Data below:
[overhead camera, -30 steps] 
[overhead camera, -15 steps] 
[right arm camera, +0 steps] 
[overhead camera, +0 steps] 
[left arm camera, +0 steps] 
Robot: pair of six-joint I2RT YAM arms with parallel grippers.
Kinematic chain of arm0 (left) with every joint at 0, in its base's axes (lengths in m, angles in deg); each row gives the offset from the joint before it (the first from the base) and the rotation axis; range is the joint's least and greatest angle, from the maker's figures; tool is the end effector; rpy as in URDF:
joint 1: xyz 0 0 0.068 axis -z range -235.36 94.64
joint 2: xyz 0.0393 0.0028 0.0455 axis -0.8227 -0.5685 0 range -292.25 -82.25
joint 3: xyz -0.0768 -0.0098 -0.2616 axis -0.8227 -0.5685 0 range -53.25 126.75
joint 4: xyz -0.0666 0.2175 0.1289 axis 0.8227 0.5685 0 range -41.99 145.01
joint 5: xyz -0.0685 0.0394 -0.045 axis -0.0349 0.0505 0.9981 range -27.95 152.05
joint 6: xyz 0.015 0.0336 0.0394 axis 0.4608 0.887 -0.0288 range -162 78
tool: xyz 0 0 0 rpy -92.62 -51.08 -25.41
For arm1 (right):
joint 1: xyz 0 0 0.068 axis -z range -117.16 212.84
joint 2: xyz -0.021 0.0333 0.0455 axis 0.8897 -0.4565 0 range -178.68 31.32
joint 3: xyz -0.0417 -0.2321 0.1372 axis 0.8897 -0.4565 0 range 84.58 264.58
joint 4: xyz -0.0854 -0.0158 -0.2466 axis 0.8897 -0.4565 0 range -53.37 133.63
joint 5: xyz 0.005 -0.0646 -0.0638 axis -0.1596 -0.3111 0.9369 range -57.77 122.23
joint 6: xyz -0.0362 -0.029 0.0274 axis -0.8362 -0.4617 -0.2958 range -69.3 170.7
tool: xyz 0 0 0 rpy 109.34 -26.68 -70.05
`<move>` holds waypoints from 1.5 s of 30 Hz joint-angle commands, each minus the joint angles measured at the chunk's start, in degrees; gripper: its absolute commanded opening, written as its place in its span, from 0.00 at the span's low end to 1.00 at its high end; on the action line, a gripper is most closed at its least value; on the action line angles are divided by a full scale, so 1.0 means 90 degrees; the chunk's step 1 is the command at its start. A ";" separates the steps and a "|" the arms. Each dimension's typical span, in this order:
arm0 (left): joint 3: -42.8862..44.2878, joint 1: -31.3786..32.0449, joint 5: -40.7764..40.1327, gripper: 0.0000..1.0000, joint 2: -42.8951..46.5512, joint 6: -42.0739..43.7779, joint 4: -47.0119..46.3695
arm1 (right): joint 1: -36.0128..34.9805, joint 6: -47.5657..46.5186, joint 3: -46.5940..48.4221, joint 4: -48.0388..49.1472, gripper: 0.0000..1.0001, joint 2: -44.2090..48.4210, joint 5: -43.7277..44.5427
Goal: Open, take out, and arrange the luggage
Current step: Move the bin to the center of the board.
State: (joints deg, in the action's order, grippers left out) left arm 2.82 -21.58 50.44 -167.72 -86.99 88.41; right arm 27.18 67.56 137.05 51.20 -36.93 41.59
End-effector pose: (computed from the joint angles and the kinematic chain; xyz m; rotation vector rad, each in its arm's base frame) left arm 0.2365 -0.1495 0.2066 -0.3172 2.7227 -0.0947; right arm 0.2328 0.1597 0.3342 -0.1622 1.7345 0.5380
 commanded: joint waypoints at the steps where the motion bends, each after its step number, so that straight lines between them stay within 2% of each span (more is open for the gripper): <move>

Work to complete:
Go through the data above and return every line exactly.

Finished exercise:
[overhead camera, -30 steps] 
[overhead camera, -15 steps] 
[right arm camera, +0 steps] 
[overhead camera, +0 steps] 
[left arm camera, +0 steps] 
Robot: pair of six-joint I2RT YAM arms with parallel grippers.
Kinematic chain of arm0 (left) with every joint at 0, in its base's axes (lengths in m, angles in deg); each row gives the offset from the joint before it (the first from the base) and the rotation axis; range is the joint's least and greatest angle, from the maker's figures; tool is the end effector; rpy as in URDF:
joint 1: xyz 0 0 0.068 axis -z range -235.36 94.64
joint 2: xyz 0.0393 0.0028 0.0455 axis -0.8227 -0.5685 0 range -292.25 -82.25
joint 3: xyz -0.0768 -0.0098 -0.2616 axis -0.8227 -0.5685 0 range -53.25 126.75
joint 4: xyz -0.0666 0.2175 0.1289 axis 0.8227 0.5685 0 range -41.99 145.01
joint 5: xyz -0.0685 0.0394 -0.045 axis -0.0349 0.0505 0.9981 range -27.95 152.05
joint 6: xyz 0.015 0.0336 0.0394 axis 0.4608 0.887 -0.0288 range -162 78
tool: xyz 0 0 0 rpy -92.62 -51.08 -25.41
For arm1 (right):
joint 1: xyz 0 0 0.068 axis -z range -117.16 212.84
joint 2: xyz -0.021 0.0333 0.0455 axis 0.8897 -0.4565 0 range -178.68 31.32
joint 3: xyz -0.0417 -0.2321 0.1372 axis 0.8897 -0.4565 0 range 84.58 264.58
joint 4: xyz -0.0854 -0.0158 -0.2466 axis 0.8897 -0.4565 0 range -53.37 133.63
joint 5: xyz 0.005 -0.0646 -0.0638 axis -0.1596 -0.3111 0.9369 range -57.77 122.23
joint 6: xyz -0.0362 -0.029 0.0274 axis -0.8362 -0.4617 -0.2958 range -69.3 170.7
tool: xyz 0 0 0 rpy 109.34 -26.68 -70.05
`<move>` holds waypoints from 1.5 s of 30 Hz joint-angle commands, each minus the joint angles measured at the chunk's start, in degrees; gripper: its absolute commanded opening, written as its place in its span, from 0.00 at the span's low end to 1.00 at its high end; on the action line, a gripper is most closed at its least value; on the action line angles are divided by a full scale, so 1.0 means 90 degrees; the chunk's step 1 is the command at its start. A ";" separates the steps and a "|" the arms. Each dimension's typical span, in this order:
arm0 (left): joint 3: -42.8862..44.2878, joint 1: -31.3786..32.0449, joint 5: -40.7764..40.1327, gripper: 0.0000..1.0000, joint 2: -42.8951..46.5512, joint 6: -42.0739..43.7779, joint 4: -47.0119..46.3695
arm1 (right): joint 1: -36.0128..34.9805, joint 6: -47.5657..46.5186, joint 3: -46.5940..48.4221, joint 4: -48.0388..49.1472, gripper: 0.0000..1.0001, joint 2: -44.2090..48.4210, joint 5: -43.7277..44.5427
Goal: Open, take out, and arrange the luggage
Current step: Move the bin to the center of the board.
State: (joints deg, in the action's order, grippers left out) left arm 2.82 -21.58 50.44 -167.72 -86.99 88.41; right arm 27.18 67.56 137.05 51.20 -36.93 41.59
End-effector pose: (computed from the joint angles and the kinematic chain; xyz m; rotation vector rad, each in its arm's base frame) left arm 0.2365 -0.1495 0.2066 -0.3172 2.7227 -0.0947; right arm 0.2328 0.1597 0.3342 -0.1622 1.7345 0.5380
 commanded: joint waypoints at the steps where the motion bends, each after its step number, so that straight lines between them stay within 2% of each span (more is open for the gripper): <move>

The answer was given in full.